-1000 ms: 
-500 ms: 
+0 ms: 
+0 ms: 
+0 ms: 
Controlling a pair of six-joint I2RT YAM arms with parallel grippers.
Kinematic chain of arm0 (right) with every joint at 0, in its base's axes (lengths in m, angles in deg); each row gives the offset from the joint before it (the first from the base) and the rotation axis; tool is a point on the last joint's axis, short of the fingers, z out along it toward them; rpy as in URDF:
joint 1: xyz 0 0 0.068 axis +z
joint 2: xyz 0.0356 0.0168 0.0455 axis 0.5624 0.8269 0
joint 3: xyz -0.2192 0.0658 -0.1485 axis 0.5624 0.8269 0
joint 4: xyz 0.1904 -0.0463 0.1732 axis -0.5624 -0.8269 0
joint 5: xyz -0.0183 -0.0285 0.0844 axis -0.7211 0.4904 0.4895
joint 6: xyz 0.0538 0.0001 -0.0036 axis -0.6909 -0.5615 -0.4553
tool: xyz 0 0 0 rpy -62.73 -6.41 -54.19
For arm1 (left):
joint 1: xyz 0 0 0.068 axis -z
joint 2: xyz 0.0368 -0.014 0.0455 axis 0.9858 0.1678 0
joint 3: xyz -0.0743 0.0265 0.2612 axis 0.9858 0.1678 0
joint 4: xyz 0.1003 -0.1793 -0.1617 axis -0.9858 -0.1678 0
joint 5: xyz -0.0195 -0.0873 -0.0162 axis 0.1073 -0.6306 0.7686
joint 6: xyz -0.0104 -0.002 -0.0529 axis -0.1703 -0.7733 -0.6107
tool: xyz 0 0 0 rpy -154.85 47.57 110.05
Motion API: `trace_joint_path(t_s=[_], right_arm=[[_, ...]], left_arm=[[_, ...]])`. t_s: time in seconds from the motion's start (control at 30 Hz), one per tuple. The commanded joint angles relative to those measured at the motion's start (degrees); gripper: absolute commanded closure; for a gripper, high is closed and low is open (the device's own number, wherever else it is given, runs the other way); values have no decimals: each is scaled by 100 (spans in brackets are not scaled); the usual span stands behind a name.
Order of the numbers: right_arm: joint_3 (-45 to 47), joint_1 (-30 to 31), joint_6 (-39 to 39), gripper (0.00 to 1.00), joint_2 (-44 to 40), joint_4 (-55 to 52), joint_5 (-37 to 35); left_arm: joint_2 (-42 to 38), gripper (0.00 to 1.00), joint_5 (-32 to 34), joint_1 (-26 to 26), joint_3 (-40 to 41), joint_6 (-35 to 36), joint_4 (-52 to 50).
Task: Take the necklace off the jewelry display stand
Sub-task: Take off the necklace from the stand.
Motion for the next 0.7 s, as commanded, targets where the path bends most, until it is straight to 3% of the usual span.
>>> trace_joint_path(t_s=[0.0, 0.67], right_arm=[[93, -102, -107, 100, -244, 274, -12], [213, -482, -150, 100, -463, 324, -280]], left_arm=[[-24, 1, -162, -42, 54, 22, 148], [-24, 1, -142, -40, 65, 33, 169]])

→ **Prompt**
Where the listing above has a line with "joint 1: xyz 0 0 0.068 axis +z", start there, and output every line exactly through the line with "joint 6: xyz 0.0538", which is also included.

→ **Solution to the exercise**
joint 1: xyz 0 0 0.068 axis +z
joint 2: xyz 0.0356 0.0168 0.0455 axis 0.5624 0.8269 0
joint 3: xyz -0.2192 0.0658 -0.1485 axis 0.5624 0.8269 0
joint 4: xyz 0.1904 -0.0463 0.1732 axis -0.5624 -0.8269 0
joint 5: xyz -0.0183 -0.0285 0.0844 axis -0.7211 0.4904 0.4895
joint 6: xyz 0.0538 0.0001 -0.0036 axis -0.6909 -0.5615 -0.4553

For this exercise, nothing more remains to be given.